Aim of the exercise:
What you return should be the complete data below, word for word, with no pictures in it.

Data provided:
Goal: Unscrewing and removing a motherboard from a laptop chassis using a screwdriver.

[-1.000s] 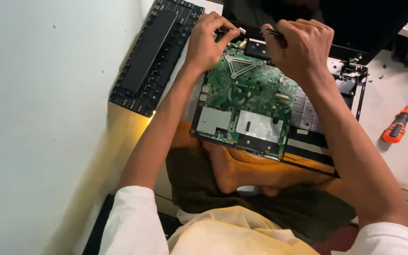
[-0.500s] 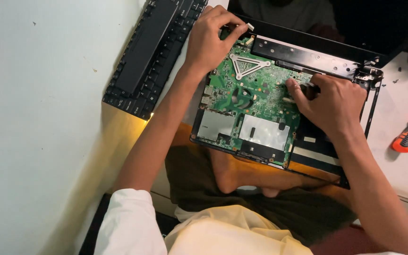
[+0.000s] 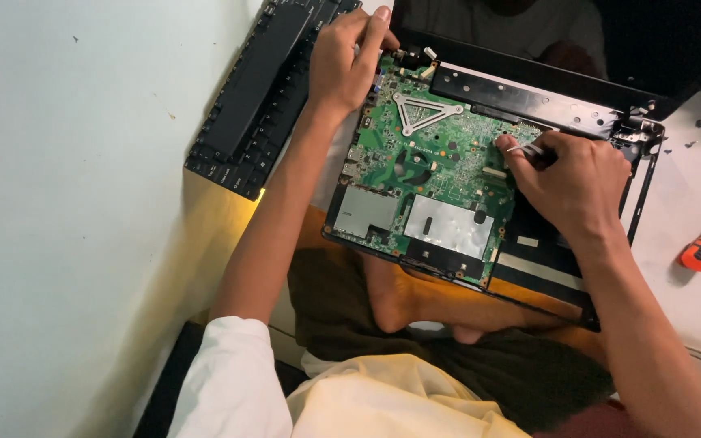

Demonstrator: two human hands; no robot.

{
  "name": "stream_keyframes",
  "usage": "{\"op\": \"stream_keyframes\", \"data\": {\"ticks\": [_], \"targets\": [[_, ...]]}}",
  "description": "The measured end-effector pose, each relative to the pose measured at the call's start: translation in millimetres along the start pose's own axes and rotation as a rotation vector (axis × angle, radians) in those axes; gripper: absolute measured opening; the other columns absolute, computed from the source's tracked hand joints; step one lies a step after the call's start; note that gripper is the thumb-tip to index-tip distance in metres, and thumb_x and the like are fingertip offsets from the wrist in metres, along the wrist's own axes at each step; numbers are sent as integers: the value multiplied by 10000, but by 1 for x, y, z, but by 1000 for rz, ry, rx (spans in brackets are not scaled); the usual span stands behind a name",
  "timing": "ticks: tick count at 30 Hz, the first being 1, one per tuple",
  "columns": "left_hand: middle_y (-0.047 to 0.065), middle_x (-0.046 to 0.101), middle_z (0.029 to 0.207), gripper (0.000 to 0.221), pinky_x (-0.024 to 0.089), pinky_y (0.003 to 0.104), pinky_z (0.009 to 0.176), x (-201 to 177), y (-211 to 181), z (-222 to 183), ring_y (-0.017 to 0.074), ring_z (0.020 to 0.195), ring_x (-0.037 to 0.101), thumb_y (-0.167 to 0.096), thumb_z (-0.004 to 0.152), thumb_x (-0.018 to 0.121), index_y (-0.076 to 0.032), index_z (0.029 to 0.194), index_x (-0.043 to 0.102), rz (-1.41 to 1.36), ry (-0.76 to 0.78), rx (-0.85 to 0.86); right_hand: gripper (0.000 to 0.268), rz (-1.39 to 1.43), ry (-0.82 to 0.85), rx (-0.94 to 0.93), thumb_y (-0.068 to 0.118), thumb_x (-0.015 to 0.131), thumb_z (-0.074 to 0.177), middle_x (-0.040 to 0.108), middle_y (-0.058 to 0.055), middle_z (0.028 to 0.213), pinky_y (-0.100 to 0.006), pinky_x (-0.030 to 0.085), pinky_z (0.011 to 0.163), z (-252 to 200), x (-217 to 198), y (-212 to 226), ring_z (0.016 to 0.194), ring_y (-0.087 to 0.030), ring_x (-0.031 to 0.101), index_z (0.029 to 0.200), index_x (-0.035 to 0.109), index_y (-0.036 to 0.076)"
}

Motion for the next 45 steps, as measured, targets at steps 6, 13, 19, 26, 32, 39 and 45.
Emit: {"op": "stream_keyframes", "data": {"ticks": [6, 13, 19, 26, 32, 39, 45], "targets": [[27, 767, 914, 626, 512, 421, 689, 1, -2, 0, 187, 707, 627, -503, 1235, 464, -119, 941, 861, -60, 21, -24, 788, 27, 84, -20, 809, 699, 1315, 701, -5, 694, -488, 487, 662, 5, -3, -3, 683, -277, 694, 849, 763, 176], [70, 807, 955, 552, 665, 510, 750, 4, 2, -3, 285, 875, 823, -464, 1238, 515, -98, 879, 720, -100, 30, 11, 784, 78, 52, -74, 768, 778, 1303, 656, 24, 645, -438, 442, 633, 6, 1, -10, 603, -190, 609, 787, 733, 180], [55, 792, 889, 580, 603, 455, 736, 1, -4, -1, 233, 769, 754, -434, 1247, 514, -86, 806, 661, -63, 4, 31, 800, 70, 54, -21, 817, 796, 1270, 657, 20, 635, -457, 447, 638, 7, 2, -10, 618, -240, 639, 777, 730, 191], [39, 763, 938, 578, 503, 399, 709, -1, -2, -2, 186, 726, 626, -491, 1262, 434, -121, 981, 778, 8, 6, 56, 775, 28, 113, -44, 820, 708, 1302, 712, 21, 690, -475, 486, 676, 6, -3, -6, 670, -265, 700, 866, 802, 187], [23, 657, 823, 642, 452, 447, 652, 2, 2, -4, 195, 662, 541, -529, 1265, 421, -116, 1000, 835, 29, 12, 70, 709, 17, 99, -57, 833, 697, 1278, 803, -11, 772, -486, 486, 643, 7, -6, -4, 741, -307, 773, 1057, 922, 197], [24, 721, 798, 675, 429, 399, 595, 1, 0, -3, 158, 610, 541, -556, 1253, 403, -99, 1069, 865, 8, 0, 40, 690, -15, -23, -83, 831, 712, 1314, 769, 36, 732, -449, 507, 711, 3, -1, -21, 761, -226, 784, 1087, 895, 206], [38, 742, 988, 664, 469, 384, 642, 8, 0, -3, 178, 679, 610, -529, 1258, 360, -113, 957, 781, 38, 20, 52, 304, 375, -262, -46, 317, 531, 1190, 559, 13, 831, -468, 356, 767, -6, -15, -30, 755, -193, 501, 1177, 742, 99]]}}
Point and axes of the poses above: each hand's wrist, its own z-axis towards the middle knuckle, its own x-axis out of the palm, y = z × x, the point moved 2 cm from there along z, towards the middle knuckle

Your solution:
Goal: Unscrewing and removing a motherboard from a laptop chassis using a screwdriver.

[-1.000s] 
[-0.500s] 
[+0.000s] 

Demonstrator: two human hands; no robot.

{
  "name": "stream_keyframes",
  "usage": "{\"op\": \"stream_keyframes\", \"data\": {\"ticks\": [_], \"targets\": [[_, ...]]}}",
  "description": "The measured end-effector pose, each relative to the pose measured at the call's start: translation in millimetres along the start pose's own axes and rotation as a rotation vector (axis × angle, radians) in those axes; gripper: absolute measured opening; the other columns absolute, computed from the source's tracked hand joints; step one lies a step after the call's start; note that gripper is the thumb-tip to index-tip distance in metres, and thumb_x and the like are fingertip offsets from the wrist in metres, along the wrist's own axes at each step; numbers are sent as integers: the value multiplied by 10000, but by 1 for x, y, z, but by 1000 for rz, ry, rx (spans in brackets are not scaled); the usual span stands behind a name",
  "timing": "ticks: tick count at 30 Hz, the first being 1, one per tuple",
  "columns": "left_hand: middle_y (-0.047 to 0.065), middle_x (-0.046 to 0.101), middle_z (0.029 to 0.207), gripper (0.000 to 0.221), pinky_x (-0.024 to 0.089), pinky_y (0.003 to 0.104), pinky_z (0.009 to 0.176), x (-201 to 177), y (-211 to 181), z (-222 to 183), ring_y (-0.017 to 0.074), ring_z (0.020 to 0.195), ring_x (-0.037 to 0.101), thumb_y (-0.167 to 0.096), thumb_z (-0.004 to 0.152), thumb_x (-0.018 to 0.121), index_y (-0.076 to 0.032), index_z (0.029 to 0.194), index_x (-0.043 to 0.102), rz (-1.41 to 1.36), ry (-0.76 to 0.78), rx (-0.85 to 0.86); right_hand: gripper (0.000 to 0.268), rz (-1.39 to 1.43), ry (-0.82 to 0.85), rx (-0.94 to 0.93), thumb_y (-0.068 to 0.118), thumb_x (-0.015 to 0.131), thumb_z (-0.074 to 0.177), middle_x (-0.040 to 0.108), middle_y (-0.058 to 0.055), middle_z (0.028 to 0.213), pinky_y (-0.100 to 0.006), pinky_x (-0.030 to 0.085), pinky_z (0.011 to 0.163), z (-252 to 200), x (-217 to 198), y (-212 to 226), ring_z (0.016 to 0.194), ring_y (-0.087 to 0.030), ring_x (-0.031 to 0.101), index_z (0.029 to 0.200), index_x (-0.035 to 0.109), index_y (-0.036 to 0.076)"
}

Motion for the next 45 steps, as measured, targets at steps 6, 13, 19, 26, 32, 39 and 45.
Emit: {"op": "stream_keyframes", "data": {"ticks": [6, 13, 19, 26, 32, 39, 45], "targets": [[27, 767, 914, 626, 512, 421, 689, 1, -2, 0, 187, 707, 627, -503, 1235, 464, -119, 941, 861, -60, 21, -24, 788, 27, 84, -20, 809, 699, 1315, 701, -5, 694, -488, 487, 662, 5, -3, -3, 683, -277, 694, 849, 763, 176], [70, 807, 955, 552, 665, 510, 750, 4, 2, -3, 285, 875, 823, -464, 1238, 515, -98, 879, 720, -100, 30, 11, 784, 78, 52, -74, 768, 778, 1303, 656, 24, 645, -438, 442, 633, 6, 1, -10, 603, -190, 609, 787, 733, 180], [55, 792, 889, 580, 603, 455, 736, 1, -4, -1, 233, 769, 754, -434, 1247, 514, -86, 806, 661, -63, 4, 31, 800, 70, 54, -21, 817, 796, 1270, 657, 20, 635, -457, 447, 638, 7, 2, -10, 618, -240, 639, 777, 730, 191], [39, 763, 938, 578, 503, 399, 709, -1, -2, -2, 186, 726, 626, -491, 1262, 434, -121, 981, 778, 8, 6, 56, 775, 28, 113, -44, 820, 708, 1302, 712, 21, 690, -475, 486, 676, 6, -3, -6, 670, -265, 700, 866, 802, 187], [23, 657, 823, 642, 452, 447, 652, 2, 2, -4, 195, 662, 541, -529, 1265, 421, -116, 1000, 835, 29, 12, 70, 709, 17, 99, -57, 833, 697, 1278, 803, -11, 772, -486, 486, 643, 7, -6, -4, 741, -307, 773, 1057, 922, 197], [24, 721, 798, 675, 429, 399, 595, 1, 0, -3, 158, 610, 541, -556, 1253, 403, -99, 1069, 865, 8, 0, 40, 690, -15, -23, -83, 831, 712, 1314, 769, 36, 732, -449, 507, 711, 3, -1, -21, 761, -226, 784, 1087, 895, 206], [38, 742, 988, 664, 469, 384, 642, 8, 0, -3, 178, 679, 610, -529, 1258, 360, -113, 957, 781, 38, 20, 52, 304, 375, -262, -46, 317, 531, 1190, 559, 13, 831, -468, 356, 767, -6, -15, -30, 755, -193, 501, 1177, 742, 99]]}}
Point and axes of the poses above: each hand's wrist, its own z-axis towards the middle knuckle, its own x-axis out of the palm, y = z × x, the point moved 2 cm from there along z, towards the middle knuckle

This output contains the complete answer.